Task brief: Hand back each record exactly as you find it.

Input data:
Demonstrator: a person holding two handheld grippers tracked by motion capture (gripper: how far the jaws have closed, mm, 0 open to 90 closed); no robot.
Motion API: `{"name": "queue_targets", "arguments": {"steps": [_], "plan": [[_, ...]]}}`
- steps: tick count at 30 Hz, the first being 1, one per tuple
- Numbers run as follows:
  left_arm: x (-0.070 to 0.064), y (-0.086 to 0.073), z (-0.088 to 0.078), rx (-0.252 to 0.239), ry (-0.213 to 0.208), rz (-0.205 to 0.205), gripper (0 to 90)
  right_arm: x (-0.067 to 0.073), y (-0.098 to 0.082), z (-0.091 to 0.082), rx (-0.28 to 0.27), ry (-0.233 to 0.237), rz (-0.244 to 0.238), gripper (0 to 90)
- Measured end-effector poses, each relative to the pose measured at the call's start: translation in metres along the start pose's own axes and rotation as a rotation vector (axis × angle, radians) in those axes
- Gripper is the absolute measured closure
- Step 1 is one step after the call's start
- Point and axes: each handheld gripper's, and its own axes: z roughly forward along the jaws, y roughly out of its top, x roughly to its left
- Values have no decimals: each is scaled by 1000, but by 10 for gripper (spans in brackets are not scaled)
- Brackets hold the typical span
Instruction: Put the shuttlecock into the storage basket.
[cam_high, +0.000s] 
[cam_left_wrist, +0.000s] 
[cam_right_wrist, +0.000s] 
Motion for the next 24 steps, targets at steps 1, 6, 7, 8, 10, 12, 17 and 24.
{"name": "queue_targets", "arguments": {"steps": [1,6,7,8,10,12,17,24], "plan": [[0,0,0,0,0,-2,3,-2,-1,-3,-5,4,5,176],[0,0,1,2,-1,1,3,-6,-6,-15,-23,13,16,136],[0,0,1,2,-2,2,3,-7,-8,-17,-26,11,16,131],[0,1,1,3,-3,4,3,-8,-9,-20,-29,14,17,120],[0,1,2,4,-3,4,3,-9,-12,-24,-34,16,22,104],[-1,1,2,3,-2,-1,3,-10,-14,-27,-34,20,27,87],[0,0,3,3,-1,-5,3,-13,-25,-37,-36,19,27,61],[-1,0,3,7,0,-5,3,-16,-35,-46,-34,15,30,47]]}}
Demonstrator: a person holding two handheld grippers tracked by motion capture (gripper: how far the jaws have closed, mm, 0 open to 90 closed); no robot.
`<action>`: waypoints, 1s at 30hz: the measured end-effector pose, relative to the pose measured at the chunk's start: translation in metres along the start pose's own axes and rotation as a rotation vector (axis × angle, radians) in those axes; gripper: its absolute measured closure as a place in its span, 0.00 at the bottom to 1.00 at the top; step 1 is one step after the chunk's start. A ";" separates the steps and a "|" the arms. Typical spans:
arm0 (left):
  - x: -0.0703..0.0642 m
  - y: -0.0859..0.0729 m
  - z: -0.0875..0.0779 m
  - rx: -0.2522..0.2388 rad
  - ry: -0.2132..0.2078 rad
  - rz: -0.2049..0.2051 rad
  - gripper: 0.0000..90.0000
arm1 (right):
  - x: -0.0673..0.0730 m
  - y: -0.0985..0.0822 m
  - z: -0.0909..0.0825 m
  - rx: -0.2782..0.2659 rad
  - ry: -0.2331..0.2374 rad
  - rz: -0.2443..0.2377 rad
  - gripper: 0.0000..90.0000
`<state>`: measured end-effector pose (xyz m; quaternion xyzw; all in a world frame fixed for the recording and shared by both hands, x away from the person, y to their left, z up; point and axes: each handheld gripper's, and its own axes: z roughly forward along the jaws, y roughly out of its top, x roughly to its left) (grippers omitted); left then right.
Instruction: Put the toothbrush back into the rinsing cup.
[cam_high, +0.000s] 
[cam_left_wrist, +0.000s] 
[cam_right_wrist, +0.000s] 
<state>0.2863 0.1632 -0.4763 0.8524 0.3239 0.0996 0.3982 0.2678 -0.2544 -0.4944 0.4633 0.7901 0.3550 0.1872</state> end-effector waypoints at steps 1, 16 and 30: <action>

Worked solution:
Demonstrator: a person holding two handheld grippers tracked by motion capture (gripper: how far the jaws have closed, mm, 0 open to 90 closed); no robot.
Motion API: `{"name": "queue_targets", "arguments": {"steps": [_], "plan": [[_, ...]]}}`
- steps: tick count at 30 Hz, the first being 1, one per tuple
- Numbers run as follows:
  left_arm: x (-0.070 to 0.064), y (-0.086 to 0.073), z (-0.088 to 0.078), rx (-0.252 to 0.239), ry (-0.213 to 0.208), rz (-0.205 to 0.205), gripper (0 to 90)
  right_arm: x (-0.067 to 0.073), y (-0.098 to 0.082), z (-0.091 to 0.082), rx (-0.28 to 0.27), ry (-0.233 to 0.237), rz (-0.244 to 0.238), gripper (0 to 90)
- Measured end-effector poses, each relative to the pose measured at the call's start: translation in metres along the start pose's own axes and rotation as a rotation vector (axis × angle, radians) in those axes
- Gripper is the absolute measured closure
- Step 1 is one step after the call's start
- Point and axes: each handheld gripper's, and its own axes: z roughly forward along the jaws, y roughly out of its top, x roughly to its left
- Values have no decimals: each is scaled by 1000, but by 10 for gripper (spans in brackets are not scaled)
- Brackets hold the typical span
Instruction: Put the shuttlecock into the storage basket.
[cam_high, +0.000s] 
[cam_left_wrist, +0.000s] 
[cam_right_wrist, +0.000s] 
Motion for the next 24 steps, targets at steps 1, 6, 7, 8, 10, 12, 17 and 24.
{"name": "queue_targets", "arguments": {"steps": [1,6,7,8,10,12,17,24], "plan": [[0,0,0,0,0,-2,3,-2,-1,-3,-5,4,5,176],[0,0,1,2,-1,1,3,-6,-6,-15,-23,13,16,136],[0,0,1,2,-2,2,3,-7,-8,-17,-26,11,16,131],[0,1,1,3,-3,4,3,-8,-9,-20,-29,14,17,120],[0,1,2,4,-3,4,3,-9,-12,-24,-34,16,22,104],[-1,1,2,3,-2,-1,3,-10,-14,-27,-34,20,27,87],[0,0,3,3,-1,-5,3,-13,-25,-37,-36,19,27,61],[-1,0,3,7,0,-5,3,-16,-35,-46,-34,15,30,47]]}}
Demonstrator: a person holding two handheld grippers tracked by motion capture (gripper: how far the jaws have closed, mm, 0 open to 90 closed); no robot.
`<action>`: waypoints, 1s at 30hz: the measured end-effector pose, relative to the pose measured at the chunk's start: translation in metres along the start pose's own axes and rotation as a rotation vector (axis × angle, radians) in those axes; gripper: its absolute measured closure as a place in its span, 0.00 at the bottom to 1.00 at the top; step 1 is one step after the chunk's start. A ";" separates the steps and a "|" the arms. Typical spans:
arm0 (left):
  - x: -0.0703..0.0642 m
  - y: -0.0859..0.0729 m
  - z: -0.0875..0.0779 m
  - rx: -0.2522..0.2388 rad
  - ry: -0.2132..0.2078 rad
  - rz: -0.2049..0.2051 rad
  - gripper: 0.0000..90.0000
arm1 (right):
  - x: -0.0673..0.0730 m
  - y: -0.0985..0.0822 m
  - z: -0.0909..0.0825 m
  - rx: -0.2782..0.2659 rad
  - ry: -0.2331..0.2374 rad
  - rz: -0.2443..0.2377 rad
  - gripper: 0.0000..90.0000
`<state>`: measured end-effector pose (xyz m; quaternion xyzw; all in a world frame fixed for the recording and shared by both hands, x away from the person, y to their left, z up; point and axes: each handheld gripper's, and its own axes: z roughly forward along the jaws, y roughly out of its top, x roughly to its left) (grippers omitted); left then right.
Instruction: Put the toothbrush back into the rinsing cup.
[cam_high, +0.000s] 
[cam_left_wrist, +0.000s] 
[cam_right_wrist, +0.000s] 
<state>0.2863 0.1632 -0.4763 0.8524 0.3239 0.0996 0.3982 0.2678 -0.2544 -0.4944 0.4633 0.7901 0.3550 0.1872</state> end-effector waypoints at steps 1, 16 and 30: <action>

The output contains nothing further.